» **Exercise**:
What follows is a set of entries. Repeat them exactly, but not their pictures.
==== Records ====
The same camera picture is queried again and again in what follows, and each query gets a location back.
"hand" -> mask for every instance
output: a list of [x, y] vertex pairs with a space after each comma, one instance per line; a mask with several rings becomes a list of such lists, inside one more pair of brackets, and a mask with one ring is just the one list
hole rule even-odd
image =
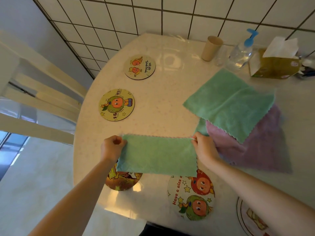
====
» **Task result**:
The same camera picture is queried again and again in what follows, and each query gets a location back.
"hand" -> mask for every instance
output: a list of [x, y] vertex pairs with a space after each comma, one instance per line; a mask with several rings becomes a list of such lists, inside one more pair of brackets, and a mask with one ring is just the one list
hole rule even-odd
image =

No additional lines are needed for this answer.